Son curriculum lui aurait permis d’exercer partout en Europe, c’est pourtant à Nancy que Patrick Netter avait choisi de construire sa carrière, « Un lieu exceptionnel pour la médecine et la recherche », nous confiait-il il y a deux ans, alors que le Président de la République Emmanuel Macron venait de lui agrafer les insignes de commandeur de la Légion d’honneur.
Né à Épinal le 8 octobre 1947 dans une famille de commerçants, il commence par suivre des études de médecine, se spécialisant dans la rhumatologie.
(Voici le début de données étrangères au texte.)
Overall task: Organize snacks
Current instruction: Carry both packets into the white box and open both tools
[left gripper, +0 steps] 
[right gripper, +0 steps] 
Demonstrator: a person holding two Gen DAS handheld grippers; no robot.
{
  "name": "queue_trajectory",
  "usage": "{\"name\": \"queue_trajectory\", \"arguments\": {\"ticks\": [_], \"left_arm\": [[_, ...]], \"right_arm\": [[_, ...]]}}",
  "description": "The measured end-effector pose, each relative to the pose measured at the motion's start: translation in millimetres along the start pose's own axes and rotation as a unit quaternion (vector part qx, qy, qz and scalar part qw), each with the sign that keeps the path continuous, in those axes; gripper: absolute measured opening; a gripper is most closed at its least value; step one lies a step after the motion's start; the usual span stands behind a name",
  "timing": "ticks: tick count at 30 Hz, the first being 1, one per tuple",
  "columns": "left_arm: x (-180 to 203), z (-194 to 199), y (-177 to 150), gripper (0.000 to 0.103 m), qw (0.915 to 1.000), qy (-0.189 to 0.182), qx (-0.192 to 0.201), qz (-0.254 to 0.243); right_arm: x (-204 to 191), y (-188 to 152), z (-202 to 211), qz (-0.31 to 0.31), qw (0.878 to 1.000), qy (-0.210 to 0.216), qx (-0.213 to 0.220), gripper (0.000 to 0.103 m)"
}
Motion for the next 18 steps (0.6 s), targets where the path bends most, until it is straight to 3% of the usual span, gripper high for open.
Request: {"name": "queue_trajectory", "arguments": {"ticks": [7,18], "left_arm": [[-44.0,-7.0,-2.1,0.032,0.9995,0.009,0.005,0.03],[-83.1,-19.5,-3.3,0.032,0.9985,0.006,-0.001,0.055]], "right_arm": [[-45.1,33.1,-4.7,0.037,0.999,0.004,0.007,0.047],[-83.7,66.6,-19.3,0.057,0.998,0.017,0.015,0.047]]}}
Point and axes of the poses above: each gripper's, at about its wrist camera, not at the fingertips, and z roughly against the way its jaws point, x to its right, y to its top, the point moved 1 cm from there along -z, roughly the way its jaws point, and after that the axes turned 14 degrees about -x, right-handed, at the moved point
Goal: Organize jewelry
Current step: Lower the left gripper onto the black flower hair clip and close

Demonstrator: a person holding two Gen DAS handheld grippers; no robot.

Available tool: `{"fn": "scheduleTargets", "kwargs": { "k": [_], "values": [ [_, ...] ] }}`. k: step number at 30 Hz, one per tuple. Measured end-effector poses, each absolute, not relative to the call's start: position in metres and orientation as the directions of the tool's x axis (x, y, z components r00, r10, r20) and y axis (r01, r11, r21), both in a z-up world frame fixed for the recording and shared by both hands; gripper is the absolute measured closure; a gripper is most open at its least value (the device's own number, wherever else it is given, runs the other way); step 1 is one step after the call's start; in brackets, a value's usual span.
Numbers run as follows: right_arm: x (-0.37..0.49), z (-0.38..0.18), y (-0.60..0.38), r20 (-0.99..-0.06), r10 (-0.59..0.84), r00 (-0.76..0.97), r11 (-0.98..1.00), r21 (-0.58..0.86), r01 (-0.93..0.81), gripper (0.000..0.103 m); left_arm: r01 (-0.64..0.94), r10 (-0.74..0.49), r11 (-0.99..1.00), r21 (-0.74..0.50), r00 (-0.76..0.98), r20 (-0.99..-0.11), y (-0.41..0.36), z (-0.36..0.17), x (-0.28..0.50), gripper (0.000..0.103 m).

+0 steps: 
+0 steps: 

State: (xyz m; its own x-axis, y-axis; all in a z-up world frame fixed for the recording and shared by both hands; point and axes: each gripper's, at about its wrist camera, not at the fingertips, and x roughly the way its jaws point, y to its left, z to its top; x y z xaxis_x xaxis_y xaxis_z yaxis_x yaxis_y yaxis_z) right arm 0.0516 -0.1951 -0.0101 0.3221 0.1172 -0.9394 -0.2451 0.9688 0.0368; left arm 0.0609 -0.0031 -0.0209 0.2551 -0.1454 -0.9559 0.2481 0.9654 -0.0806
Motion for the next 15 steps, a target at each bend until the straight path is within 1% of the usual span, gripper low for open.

En parallèle, il se lance dans la recherche en pharmacologie. « À cette époque, la médecine était très cloisonnée. Mais pour moi, soigner les patients et en même temps chercher, c’est un tout. ». À l’époque, il planche sur les mécanismes cellulaires et moléculaires des pathologies articulaires. Ses travaux font référence, il consacre dès lors sa vie à la recherche biomédicale et à ses institutions.
Difficile d’énoncer son parcours de façon exhaustive tant il a été prolifique, conjuguant le soin, la recherche et la transmission, les trois piliers qui l’ont guidé. Au cours des trente dernières années, il a notamment été directeur de l’UMR physiopathologie et pharmacologie articulaire au CNRS/Université de Lorraine, doyen de la faculté de médecine de Nancy, directeur de l’Institut des sciences biologiques du CNRS, vice-président d’AVIESAN (Alliance pour les sciences de la vie et la santé), président d’IBISA (Infrastructures en biologie, santé et agronomie), conseiller Europe du CNRS… Le tout en multipliant les publications dans des revues internationales spécialisées : plus de 400 au total.
Rattrapé par la maladie en janvier dernier, il a continué à mener de front ses travaux et le combat contre le mal qui le rongeait. « La France perd un grand serviteur de la recherche », regrette le ministre Philippe Baptiste. La communauté universitaire et scientifique en est consciente. Sa famille était l’autre passion de sa vie. Marié en 1972 avec Édith Gotheil, Patrick Netter était le papa de trois filles, Caroline, Fanny et Valérie, et le grand-père de dix petits enfants.